[Start of section]

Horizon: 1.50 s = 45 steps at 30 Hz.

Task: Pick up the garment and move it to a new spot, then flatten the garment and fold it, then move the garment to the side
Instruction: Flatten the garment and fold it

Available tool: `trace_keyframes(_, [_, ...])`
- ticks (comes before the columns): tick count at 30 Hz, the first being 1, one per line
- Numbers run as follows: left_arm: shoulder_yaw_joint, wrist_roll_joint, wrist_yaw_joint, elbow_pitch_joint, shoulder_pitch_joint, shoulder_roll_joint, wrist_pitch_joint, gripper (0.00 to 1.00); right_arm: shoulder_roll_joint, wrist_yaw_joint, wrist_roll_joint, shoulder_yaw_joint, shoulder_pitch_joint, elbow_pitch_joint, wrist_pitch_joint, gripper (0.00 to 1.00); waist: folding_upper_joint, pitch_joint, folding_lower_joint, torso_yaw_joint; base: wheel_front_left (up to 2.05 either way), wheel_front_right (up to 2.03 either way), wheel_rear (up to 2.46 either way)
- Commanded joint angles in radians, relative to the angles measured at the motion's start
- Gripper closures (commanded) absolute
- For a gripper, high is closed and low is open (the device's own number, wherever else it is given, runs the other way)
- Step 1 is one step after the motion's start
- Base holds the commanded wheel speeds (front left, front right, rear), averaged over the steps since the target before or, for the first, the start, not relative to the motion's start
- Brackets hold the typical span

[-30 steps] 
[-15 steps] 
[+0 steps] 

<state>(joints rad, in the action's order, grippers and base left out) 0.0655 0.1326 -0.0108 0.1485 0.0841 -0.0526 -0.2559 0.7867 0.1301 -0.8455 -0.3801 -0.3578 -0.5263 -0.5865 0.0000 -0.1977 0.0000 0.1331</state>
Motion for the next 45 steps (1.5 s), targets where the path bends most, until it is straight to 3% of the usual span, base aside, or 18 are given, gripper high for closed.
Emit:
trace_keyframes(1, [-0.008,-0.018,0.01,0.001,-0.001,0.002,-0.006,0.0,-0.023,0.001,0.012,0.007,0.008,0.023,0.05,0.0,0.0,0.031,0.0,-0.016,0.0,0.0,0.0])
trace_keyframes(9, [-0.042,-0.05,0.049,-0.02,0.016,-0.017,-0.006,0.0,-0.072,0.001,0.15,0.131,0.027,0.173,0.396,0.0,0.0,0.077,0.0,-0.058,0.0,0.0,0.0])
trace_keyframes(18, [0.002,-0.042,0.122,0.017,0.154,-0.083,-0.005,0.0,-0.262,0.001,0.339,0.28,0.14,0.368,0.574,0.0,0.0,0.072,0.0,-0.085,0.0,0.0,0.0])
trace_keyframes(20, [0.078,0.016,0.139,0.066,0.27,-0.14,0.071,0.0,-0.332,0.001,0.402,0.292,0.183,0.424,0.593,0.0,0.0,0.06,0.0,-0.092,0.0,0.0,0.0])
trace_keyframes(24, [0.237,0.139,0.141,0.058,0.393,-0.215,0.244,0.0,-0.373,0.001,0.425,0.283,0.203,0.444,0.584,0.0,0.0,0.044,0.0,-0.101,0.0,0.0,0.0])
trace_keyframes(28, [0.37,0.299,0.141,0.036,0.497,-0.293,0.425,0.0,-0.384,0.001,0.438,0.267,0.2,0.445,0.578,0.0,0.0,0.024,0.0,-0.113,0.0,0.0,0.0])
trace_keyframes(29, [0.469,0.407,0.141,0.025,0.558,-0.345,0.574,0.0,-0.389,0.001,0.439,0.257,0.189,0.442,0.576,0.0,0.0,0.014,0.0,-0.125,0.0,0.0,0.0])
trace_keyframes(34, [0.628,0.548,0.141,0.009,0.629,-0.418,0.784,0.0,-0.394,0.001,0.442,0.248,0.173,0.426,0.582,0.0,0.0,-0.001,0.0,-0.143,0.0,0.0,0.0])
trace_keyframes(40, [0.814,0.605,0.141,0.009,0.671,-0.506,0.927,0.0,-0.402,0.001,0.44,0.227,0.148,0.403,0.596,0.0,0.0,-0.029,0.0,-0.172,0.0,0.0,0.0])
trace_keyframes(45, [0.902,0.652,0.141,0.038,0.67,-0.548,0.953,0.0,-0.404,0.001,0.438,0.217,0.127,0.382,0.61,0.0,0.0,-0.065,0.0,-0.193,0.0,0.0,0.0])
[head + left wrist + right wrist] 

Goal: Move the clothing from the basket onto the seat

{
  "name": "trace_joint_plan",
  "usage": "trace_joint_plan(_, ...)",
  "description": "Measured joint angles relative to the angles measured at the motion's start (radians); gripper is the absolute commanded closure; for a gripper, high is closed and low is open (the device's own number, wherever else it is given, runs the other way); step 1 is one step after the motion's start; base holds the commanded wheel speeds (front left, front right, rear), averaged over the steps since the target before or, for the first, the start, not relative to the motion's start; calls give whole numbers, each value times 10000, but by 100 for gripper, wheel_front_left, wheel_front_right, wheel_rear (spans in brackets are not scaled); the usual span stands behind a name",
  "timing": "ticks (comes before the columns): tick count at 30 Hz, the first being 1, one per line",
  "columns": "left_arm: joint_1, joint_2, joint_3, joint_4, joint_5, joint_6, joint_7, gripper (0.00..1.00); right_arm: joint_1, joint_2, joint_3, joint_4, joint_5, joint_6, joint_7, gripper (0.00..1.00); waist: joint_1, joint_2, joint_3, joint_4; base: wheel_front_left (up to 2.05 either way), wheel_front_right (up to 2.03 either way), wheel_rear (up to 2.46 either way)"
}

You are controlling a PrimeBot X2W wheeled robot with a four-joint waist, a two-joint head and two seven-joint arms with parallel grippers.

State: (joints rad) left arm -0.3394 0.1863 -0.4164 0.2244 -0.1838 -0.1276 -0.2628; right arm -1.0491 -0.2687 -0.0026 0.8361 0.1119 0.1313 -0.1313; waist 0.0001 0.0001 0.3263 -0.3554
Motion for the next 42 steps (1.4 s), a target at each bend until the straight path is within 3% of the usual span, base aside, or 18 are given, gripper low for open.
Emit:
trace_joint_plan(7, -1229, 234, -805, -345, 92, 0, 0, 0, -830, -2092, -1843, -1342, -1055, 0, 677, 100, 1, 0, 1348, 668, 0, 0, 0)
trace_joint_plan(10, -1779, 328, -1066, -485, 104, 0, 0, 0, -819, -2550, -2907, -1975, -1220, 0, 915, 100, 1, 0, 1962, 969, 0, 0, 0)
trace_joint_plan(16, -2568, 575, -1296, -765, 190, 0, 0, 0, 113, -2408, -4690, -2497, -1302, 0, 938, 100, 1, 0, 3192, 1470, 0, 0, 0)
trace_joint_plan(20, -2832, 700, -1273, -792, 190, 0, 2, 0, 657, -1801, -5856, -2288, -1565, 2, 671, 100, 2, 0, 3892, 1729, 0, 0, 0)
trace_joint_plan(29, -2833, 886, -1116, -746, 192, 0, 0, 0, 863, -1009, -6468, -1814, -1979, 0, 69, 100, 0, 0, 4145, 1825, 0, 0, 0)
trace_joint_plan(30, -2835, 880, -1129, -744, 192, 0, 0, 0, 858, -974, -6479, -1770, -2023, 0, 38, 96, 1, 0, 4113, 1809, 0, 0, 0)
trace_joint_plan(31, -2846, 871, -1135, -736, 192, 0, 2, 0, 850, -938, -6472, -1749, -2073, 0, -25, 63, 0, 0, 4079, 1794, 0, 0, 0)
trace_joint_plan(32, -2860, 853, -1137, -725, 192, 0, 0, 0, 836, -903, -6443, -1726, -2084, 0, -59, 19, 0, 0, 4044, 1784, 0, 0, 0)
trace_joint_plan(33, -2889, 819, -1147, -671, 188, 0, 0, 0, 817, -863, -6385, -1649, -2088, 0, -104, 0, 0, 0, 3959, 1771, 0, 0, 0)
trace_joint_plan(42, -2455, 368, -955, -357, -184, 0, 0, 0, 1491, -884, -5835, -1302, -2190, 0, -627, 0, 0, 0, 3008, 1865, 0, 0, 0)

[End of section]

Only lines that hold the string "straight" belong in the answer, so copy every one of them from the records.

Motion for the next 45 steps (1.5 s), targets where the path bends most, until it is straight to 3% of the usual span, base aside, or 18 are given, gripper high for closed.
Motion for the next 42 steps (1.4 s), a target at each bend until the straight path is within 3% of the usual span, base aside, or 18 are given, gripper low for open.

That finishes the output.